▸ **Exercise**:
Your answer should be the lines of the material that include the word "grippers".

▸ **Information provided**:

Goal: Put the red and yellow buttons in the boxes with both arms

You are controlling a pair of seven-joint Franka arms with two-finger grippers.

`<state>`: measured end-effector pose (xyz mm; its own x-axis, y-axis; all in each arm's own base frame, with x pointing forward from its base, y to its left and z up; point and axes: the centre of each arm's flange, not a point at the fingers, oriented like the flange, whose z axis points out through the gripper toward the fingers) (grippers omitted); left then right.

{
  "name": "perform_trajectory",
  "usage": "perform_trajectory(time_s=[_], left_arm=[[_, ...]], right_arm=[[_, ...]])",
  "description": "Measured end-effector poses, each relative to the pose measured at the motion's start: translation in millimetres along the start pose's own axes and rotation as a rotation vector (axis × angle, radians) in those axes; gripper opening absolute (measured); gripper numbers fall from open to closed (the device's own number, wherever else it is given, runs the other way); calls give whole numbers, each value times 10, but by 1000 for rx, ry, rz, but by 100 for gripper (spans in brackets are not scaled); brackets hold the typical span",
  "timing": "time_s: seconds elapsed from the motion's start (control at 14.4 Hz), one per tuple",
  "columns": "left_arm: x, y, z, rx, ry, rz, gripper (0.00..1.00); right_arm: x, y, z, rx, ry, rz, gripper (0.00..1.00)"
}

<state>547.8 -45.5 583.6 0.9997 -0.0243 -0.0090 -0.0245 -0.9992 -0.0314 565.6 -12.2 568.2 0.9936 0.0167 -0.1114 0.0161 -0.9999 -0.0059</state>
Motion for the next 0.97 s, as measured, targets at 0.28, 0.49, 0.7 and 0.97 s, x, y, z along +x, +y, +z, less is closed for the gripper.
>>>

▸ **Answer space**:
You are controlling a pair of seven-joint Franka arms with two-finger grippers.
`<state>`: measured end-effector pose (xyz mm; its own x-axis, y-axis; all in each arm's own base frame, with x pointing forward from its base, y to its left and z up; point and axes: the centre of each arm's flange, not a point at the fingers, oriented like the flange, whose z axis points out through the gripper toward the fingers) (grippers omitted); left then right.

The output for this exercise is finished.